Source : Archives Départementales du Gard, Fonds Boiffils de Massane, côte 1 Mi 87 R 10.
Transcription d’après copie manuscrite de mauvaise qualité : Jean-Claude TOUREILLE jctou@arisitum.org

 

 

La peur de la mort subite selon Charles Drelincourt (1595-1669)

Prière et méditation : sur la manière de notre mort.

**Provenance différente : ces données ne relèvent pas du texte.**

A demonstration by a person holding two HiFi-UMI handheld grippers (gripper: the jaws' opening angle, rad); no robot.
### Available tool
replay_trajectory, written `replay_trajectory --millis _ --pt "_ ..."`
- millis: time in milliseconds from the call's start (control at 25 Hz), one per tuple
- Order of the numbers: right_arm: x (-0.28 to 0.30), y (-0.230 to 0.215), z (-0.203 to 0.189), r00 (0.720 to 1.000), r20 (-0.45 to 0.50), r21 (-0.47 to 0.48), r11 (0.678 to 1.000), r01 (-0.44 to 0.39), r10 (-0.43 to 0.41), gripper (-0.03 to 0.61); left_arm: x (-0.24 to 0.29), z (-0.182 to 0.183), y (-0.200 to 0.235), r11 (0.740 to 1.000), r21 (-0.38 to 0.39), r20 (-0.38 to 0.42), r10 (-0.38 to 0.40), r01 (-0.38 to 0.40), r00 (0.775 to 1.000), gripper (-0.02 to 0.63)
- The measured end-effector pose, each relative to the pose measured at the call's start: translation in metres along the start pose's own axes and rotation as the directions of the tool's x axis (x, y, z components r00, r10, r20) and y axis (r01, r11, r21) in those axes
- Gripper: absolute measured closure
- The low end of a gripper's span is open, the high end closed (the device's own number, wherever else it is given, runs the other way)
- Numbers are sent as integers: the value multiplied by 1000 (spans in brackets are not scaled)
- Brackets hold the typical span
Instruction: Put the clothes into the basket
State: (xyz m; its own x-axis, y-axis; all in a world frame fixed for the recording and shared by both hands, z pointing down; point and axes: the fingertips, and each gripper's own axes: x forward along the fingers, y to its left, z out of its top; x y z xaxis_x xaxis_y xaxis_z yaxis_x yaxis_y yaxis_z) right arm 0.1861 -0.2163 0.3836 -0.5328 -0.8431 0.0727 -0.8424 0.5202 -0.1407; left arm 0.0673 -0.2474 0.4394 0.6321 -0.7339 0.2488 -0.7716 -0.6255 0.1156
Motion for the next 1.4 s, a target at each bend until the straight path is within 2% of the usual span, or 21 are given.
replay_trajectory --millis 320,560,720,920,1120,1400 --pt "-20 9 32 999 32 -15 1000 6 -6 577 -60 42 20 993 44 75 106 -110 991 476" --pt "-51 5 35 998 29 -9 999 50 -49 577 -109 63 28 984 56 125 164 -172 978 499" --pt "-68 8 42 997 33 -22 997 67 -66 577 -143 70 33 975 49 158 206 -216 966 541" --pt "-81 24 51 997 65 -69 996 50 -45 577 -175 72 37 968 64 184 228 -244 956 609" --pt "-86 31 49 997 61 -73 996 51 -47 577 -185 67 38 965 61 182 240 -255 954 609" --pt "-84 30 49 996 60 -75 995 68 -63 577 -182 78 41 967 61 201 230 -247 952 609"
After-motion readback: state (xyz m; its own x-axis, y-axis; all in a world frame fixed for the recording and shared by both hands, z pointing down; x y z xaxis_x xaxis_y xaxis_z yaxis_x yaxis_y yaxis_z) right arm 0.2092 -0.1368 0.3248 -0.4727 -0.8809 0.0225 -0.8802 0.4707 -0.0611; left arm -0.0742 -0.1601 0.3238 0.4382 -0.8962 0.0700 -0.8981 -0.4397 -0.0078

O Dieu de toute chair et père de nos esprits ! je sais bien que toute sorte de mort de ceux que tu aimes est précieuse devant tes yeux, et qu’en quelque façon que je meure, tu auras soin de mon salut. En pesant toutes choses à la balance du sanctuaire, je trouve qu’il m’importe fort peu que mon âme sorte par ma bouche ou par une plaie, pourvu qu’elle entre dans ta gloire et qu’elle jouisse de tes incomparables félicités. il me doit être indifférent que ma lampe s’éteigne d’elle-même ou qu’elle soit soufflée par un vent violent, pourvu qu’elle se rallume aux rayons du Soleil de Justice et qu’elle reluise éternellement sur tous les cieux. De quelque mort que je puisse mourir, je serais assez heureux, moyennant que je meure au Seigneur et que j’aille me reposer à jamais de tous mes travaux. De tout temps, tu connais toutes tes œuvres, et d’une seule vue tu découvres les abîmes et tu vois jusqu’au fond de l’éternité. Comme tu as précisément marqué l’heure de ma mort, tu as voulu en prescrire la manière. C’est à moi, Grand Dieu vivant ! à me reposer sur ton adorable providence et à dépendre absolument de tes sages conseils. Mais, ô mon Dieu et mon père céleste ! que si tu me donnes la hardiesse de te parler, bien que je ne soir que poudre et cendre, si tu permets à ton enfant de verser dans ton sein paternel le souhait de son cœur, je te supplie de toutes les puissances de mon âme, que tu me fasses la grâce de connaître ma fin et que je ne sois point surpris par une mort subite, comme les enfants de Job ; amis qu’il te plaise de m’avertir de mon délogement, comme il te plut d’en avertir ton serviteur Ezéchias. je ne te demande pas que ce soit quelques années, mais bien quelques jours, ou du moins quelques heures auparavant. Que mon esprit ne soit jamais troublé de vapeurs malignes, ni effrayé par de fausses images et des illusions de Satan : mais que je finisse mes jours avec toute douceur et tranquillité d’esprit. Que j’aie toujours le libre usage de mes sens, de ma raison, de mon entendement et des lumières de ta grâce, afin que je puisse glorifier ton saint Nom, et édifier mes prochains, jusqu’au dernier soupir de ma vie. Que mon âme enfin ne me soit point ravie par force et que je la remette volontairement entre tes mains. Amen.

Charles Drelincourt, Les consolations de l’âme fidèle contre les frayeurs de la mort, avec les dispositions et préparations nécessaires pour bien mourir, Paris, 1662 (p. 145).

Le texte est accessible sur la bibliothèque numérique de Lyon. 

Ce texte est transcrit dans un français modernisé.